══ Supplied data ══

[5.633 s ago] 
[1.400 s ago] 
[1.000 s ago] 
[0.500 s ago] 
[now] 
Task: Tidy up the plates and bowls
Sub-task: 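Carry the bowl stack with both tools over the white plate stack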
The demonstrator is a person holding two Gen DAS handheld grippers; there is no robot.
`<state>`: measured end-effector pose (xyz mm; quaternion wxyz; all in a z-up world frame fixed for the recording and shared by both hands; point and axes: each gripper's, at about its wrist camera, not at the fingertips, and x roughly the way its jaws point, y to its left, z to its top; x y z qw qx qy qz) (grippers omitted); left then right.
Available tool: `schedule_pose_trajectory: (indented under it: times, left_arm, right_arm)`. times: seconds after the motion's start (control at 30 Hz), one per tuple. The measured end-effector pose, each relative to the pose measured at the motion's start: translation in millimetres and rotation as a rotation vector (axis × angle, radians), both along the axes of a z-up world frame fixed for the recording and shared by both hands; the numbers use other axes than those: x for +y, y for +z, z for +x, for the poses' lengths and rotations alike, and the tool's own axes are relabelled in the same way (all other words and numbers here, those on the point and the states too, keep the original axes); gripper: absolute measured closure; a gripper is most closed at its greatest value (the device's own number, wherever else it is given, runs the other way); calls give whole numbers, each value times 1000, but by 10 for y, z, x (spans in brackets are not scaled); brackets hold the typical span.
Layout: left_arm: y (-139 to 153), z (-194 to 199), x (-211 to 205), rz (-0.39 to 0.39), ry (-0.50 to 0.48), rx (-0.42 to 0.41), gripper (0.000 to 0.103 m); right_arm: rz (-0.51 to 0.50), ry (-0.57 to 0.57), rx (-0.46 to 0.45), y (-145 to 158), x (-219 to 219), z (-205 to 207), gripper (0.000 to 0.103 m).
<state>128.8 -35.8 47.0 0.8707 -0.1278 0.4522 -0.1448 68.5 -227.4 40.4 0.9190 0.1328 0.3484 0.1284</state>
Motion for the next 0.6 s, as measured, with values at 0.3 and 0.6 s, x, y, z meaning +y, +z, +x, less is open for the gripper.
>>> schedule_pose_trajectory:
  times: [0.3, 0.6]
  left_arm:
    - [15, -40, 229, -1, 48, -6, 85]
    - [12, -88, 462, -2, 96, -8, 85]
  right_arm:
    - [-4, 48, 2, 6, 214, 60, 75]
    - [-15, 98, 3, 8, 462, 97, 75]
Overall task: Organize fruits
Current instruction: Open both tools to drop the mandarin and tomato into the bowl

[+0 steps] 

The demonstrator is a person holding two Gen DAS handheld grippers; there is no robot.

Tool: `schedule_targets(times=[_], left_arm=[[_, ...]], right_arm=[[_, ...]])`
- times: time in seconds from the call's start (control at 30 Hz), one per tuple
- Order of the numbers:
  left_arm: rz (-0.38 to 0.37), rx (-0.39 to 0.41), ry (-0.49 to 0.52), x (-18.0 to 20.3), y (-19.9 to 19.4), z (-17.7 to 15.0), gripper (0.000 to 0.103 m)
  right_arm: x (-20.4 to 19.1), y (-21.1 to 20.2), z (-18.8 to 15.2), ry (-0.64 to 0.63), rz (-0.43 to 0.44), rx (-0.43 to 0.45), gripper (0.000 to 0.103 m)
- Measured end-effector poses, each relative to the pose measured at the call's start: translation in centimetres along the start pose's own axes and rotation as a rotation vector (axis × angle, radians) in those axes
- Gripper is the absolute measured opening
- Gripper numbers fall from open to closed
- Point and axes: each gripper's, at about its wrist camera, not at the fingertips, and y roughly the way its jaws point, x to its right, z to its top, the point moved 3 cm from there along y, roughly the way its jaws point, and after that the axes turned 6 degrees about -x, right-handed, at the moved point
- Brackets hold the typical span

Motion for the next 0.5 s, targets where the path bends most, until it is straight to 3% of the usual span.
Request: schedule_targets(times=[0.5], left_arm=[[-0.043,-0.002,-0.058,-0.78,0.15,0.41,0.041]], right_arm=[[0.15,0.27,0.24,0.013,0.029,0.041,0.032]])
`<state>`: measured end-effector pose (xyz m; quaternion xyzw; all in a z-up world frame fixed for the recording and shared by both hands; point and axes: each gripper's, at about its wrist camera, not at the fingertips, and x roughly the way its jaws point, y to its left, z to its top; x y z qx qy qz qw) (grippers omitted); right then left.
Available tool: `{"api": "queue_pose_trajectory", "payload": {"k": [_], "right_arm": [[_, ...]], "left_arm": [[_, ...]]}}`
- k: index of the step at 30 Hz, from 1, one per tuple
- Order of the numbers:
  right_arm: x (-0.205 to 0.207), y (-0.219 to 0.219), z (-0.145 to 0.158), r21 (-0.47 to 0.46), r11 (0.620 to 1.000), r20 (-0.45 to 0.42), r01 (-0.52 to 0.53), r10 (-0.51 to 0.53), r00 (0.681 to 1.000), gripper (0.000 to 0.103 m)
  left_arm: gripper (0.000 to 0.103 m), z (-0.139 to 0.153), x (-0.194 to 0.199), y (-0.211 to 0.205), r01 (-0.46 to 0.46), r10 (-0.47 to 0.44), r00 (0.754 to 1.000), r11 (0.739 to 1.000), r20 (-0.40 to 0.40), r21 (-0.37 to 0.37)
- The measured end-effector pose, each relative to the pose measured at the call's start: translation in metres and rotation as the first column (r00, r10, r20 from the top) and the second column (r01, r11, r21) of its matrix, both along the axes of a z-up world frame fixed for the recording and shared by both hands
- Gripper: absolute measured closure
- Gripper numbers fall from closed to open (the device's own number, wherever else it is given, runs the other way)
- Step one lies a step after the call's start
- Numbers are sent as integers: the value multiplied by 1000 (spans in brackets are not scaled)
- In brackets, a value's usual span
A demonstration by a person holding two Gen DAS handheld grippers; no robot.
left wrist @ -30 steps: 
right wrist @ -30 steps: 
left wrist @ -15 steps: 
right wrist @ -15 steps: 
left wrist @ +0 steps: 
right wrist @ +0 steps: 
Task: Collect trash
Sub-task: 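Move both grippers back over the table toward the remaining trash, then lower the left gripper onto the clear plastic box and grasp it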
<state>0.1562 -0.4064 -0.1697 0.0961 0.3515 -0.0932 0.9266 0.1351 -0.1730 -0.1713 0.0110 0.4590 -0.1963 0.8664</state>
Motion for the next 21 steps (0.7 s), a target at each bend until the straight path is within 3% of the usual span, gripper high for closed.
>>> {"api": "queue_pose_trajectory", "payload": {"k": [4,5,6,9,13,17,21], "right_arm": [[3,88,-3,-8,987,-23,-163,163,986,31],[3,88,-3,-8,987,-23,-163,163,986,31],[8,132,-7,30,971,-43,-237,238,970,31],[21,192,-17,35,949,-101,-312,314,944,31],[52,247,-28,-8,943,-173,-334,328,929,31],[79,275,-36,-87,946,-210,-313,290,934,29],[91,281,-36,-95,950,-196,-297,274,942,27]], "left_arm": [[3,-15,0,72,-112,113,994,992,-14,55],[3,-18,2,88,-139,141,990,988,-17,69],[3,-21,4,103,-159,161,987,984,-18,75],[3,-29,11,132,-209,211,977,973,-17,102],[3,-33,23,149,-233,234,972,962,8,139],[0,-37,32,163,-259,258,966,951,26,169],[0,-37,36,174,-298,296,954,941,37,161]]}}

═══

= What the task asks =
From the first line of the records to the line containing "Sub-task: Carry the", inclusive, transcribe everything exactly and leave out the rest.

= Expected answer =
[5.633 s ago] 
[1.400 s ago] 
[1.000 s ago] 
[0.500 s ago] 
[now] 
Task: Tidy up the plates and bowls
Sub-task: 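Carry the bowl stack with both tools over the white plate stack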

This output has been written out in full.